# Principal Component Analysis

Principal component analysis (PCA) is a mathematical procedure that uses an orthogonal linear transformation to convert a set of observations of possibly correlated variables into values of linearly uncorrelated variables called principal components.
In other words, the PCA procedure summarizes the variation in correlated variables to a set of uncorrelated components, each of which is a particular linear combination of the original variables. The objective of PCA is to achieve parsimony and reduce dimensionality by extracting the smallest number of components that account for most of the variation in the original multivariate data and to summarize the data with little loss of information.

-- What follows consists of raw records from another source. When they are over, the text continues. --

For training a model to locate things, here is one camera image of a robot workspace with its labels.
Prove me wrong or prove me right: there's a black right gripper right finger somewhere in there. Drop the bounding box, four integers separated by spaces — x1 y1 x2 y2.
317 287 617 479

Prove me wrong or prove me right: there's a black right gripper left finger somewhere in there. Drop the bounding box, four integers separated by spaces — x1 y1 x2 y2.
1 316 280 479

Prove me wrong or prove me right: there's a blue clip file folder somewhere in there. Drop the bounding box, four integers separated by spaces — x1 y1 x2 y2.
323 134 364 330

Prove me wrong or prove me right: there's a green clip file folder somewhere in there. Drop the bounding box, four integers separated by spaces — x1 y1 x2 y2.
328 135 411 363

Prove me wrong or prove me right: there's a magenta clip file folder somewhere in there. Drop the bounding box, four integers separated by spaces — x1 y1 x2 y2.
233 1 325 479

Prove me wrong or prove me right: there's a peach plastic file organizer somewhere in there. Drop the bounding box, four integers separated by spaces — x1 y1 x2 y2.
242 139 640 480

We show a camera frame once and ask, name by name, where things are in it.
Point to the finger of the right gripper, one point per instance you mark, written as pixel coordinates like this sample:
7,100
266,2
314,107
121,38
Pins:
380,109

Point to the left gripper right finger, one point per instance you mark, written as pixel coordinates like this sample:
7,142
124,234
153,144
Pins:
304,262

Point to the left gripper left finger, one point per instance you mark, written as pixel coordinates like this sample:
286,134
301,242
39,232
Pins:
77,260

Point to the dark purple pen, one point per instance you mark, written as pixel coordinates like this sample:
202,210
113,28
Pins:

Let's define a matrix $\mathbf{X}$, where each column corresponds to one variable, and each row corresponds to a different repetition (or measurement) of the experiment:

$$\mathbf{X} = \begin{pmatrix} \mathbf{x}^{\rm T}_1 \\ \mathbf{x}^{\rm T}_2 \\ \vdots \\ \mathbf{x}^{\rm T}_n \end{pmatrix} = \begin{pmatrix} x_{11} & \cdots & x_{1p} \\ x_{21} & \cdots & x_{2p} \\ \vdots & \ddots & \vdots \\ x_{n1} & \cdots & x_{np} \end{pmatrix}$$

Furthermore, each column (variable) has a zero empirical mean (the empirical (sample) mean of the distribution has been subtracted from the data set).

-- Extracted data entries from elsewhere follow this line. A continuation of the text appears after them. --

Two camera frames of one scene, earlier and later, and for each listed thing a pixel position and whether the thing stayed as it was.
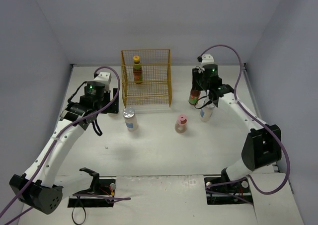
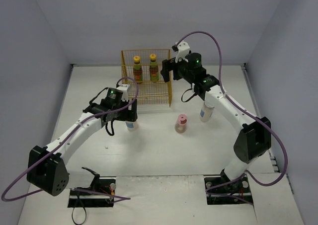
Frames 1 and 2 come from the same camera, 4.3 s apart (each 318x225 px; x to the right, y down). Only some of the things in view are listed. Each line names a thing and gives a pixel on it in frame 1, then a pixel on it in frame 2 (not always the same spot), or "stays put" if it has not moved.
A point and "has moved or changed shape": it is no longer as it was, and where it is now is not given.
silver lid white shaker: x=128 y=112 has moved or changed shape
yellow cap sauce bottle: x=194 y=96 → x=154 y=75
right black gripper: x=196 y=79 → x=166 y=69
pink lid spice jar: x=181 y=126 stays put
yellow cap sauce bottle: x=137 y=71 stays put
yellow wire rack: x=146 y=77 stays put

The PCA transformation that preserves dimensionality (that is, gives the same number of principal components as original variables) Y is then given by:

$$\mathbf{Y}^{\rm T} = \mathbf{X}^{\rm T}\mathbf{W}$$

Using signular value decomposition (SVD) for the $\mathbf{X}^{\rm T}$, we can express the PCA transform as

$$\mathbf{Y}^{\rm T} = (\mathbf{W}\mathbf{\Sigma}\mathbf{V}^{\rm T})^{\rm T}\mathbf{W}$$
Where

• $\mathbf{W}$ is the matrix of eigenvectors of the covariance matrix $\mathbf{X} \mathbf{X}^{\rm T}$
• $\mathbf{V}$ is the matrix of eigenvectors of the matrix $\mathbf{X}^{\rm T} \mathbf{X}$
• $\mathbf{\Sigma}$ is a rectangle matrix with nonnegative real numbers on the diagonal

The PCA transformation $\mathbf{Y}$ is given by:

$$\mathbf{Y}^{\rm T} = \mathbf{V}\mathbf{\Sigma}^{\rm T}$$

Remarks

1. The number of principal components is less than or equal to the number of original variables.
2. Principal components analysis (PCA), a popular multivariate technique, is mainly used to reduce the dimensionality of p multi-attributes to two or three dimensions.
3. This transformation is defined so that the first principal component has the largest possible variance (that is, accounts for as much of the variability in the data as possible). Each succeeding component in turn, has the highest variance possible under the constraint that it be orthogonal to (i.e., uncorrelated with) the preceding components.
4. PCA is closely related to factor analysis. Factor analysis typically incorporates more domain-specific assumptions about the underlying structure and solves eigenvectors of a slightly different matrix.
5. PCA is the simplest of the true eigenvector-based multivariate analyses. Often, its operation can be thought of as revealing the internal structure of the data in a way that best explains the variance in the data.
6. PCA is sensitive to the scaling of the variables.
7. For principal component regression, PCR is a two-stage procedure; first reduces the predictor variables using principal component analysis then uses the reduced variables in an OLS regression fit.
8. PCR is often used when the number of predictor variables is large, or when strong correlations exist among the predictor variables.
9. The partial least squares regression is the extension of the PCR method which does not suffer from the mentioned deficiency.